The Council and the European Parliament have given the Commission the power to determine, on the basis of Article 25(6) of Directive 95/46/EC whether a third country ensures an adequate level of protection by reason of its domestic law or of the international commitments it has entered into. The adoption of a (comitology) Commission decision based on Article 25.6 of the Directive involves:

• a proposal from the Commission;
• an opinion by Member States’ data protection authorities and the EDPS (European Data Protection Supervisor), in the framework of the Article 29 Working Party ;
• an approval from the “Article 31 Committee”, composed of representatives of Member States, under the comitology “examination procedure”;
• the adoption of the decision by the College of Commissioners;
• at any time, the European Parliament and the Council may request the Commission to maintain, amend or withdraw the adequacy decision on the grounds that its act exceeds the implementing powers provided for in the Directive.

The effect of such a decision is that personal data can flow from the 28 EU countries and three EEA member countries (Norway, Liechtenstein and Iceland) to that third country without any further safeguard being necessary.

The Commission has so far recognized Andorra, Argentina, Canada (commercial organisations), Faeroe Islands, Guernsey, Israel, Isle of Man, Jersey, New Zealand, Switzerland and Uruguay as providing adequate protection.

An adequacy decision, therefore, is not something that can be granted overnight or by a stroke of the pen by the Commission. A complex and detailed procedure is involved.

If the Withdrawal Bill does incorporate the GDPR into UK law that will mean that UK data protection legislation is the same as EU data protection legislation. But that may not be sufficient for the EU to grant an adequacy decision.

In 2015 the Court of Justice of the European Union (CJEU) struck down what was known as the “Safe Harbour” agreement between the EU and the US, one of the procedures that allowed for the transfer of personal data from the EU to the US. This judgement immediately impacted some 4,000 companies who used the procedure. The reason for the judgement was the finding by the court that the US’s National Security Agency (NSA) had too easy access to the data of European citizens transferred to the US.

A replacement agreement was negotiated between the two sides, the Privacy Shield, but that is now also under legal challenge. Last January, President trump signed an Executive Order Section 14 of which reads:

Privacy Act. Agencies shall, to the extent consistent with applicable law, ensure that their privacy policies exclude persons who are not United States citizens or lawful permanent residents from the protections of the Privacy Act regarding personally identifiable information.

Many in the EU governance system fear that the ability of the UK intelligence agencies to access citizens’ data is even greater than that of the US agencies. As Jan Philipp Albrecht, a German MEP who was the European Parliament’s point man on the GDPR, has long since questioned the possibility of UK rules being deemed adequate by the European Commission. “Due to GCHQ blanket surveillance [programmes] and less safeguards for intelligence services than in the US I doubt it,” he said in a 2016 tweet.

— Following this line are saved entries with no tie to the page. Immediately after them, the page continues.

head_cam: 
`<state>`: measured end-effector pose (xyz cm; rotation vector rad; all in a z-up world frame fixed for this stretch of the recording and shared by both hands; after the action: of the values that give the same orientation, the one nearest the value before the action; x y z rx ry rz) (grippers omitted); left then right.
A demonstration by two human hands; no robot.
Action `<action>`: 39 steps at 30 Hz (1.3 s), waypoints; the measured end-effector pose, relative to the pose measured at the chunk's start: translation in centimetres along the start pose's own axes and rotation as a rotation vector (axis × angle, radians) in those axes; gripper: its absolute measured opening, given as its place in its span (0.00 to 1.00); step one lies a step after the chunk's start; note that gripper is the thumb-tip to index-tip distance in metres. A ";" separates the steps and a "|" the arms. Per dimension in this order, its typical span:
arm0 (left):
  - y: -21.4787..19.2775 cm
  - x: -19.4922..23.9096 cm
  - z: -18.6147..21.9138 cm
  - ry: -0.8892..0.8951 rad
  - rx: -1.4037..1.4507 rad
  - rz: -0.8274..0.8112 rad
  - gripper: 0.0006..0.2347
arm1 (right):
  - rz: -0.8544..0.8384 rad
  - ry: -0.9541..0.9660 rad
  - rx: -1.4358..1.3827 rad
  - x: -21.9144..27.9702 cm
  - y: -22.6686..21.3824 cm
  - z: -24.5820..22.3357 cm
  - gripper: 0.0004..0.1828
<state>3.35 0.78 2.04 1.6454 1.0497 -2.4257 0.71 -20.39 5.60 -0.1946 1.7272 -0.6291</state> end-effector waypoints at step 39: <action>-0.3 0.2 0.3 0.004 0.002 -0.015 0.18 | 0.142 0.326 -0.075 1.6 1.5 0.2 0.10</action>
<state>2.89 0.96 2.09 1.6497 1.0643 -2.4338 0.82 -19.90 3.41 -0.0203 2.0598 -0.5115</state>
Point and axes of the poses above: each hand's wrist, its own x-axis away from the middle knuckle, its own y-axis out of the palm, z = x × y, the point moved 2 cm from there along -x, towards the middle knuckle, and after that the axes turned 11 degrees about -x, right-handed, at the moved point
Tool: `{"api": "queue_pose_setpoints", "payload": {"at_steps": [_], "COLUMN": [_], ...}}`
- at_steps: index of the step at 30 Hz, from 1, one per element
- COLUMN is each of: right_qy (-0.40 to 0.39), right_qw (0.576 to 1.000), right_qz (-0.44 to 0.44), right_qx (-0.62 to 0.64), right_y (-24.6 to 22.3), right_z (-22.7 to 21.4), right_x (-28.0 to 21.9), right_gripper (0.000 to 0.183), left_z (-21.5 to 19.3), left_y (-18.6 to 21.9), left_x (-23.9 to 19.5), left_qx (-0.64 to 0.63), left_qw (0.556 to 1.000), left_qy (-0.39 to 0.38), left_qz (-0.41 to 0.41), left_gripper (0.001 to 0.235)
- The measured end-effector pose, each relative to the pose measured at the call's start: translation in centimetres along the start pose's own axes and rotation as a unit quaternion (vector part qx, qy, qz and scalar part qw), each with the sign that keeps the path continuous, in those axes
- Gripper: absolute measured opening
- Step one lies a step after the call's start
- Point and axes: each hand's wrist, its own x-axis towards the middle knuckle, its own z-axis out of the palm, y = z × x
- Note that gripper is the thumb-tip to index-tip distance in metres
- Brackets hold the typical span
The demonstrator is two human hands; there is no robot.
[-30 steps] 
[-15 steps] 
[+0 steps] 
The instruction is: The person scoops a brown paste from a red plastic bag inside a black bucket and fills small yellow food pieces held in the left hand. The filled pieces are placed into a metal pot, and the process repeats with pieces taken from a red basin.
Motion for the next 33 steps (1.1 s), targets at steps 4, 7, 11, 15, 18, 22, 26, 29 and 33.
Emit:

As long as the UK remains in the EU, or the Single Market, there is nothng that the EU can do about GCHQ. Outside both it is a different matter.

There are other ways of transferring date to third countries such as “binding corporate rules” and “model contracts”. But even these are under threat, with the Irish Data Protection Commissioner having referred a case involving binding corporate rules to the CJEU. Nevertheless, it would be worth exploring with legal advisers whether binding corporate rules or model contracts could help avoid a “cliff edge” on data transfers in March 2019.

So, as of today, absence a deal between the EU and the UK over the terms of Brexit, personal data flows from the EU to the UK could hit the buffers on March 29, 2019. If Gus O’Donnell is right, and I believe he is, prepare for computer screens to go blank if you have not put contingency plans in place.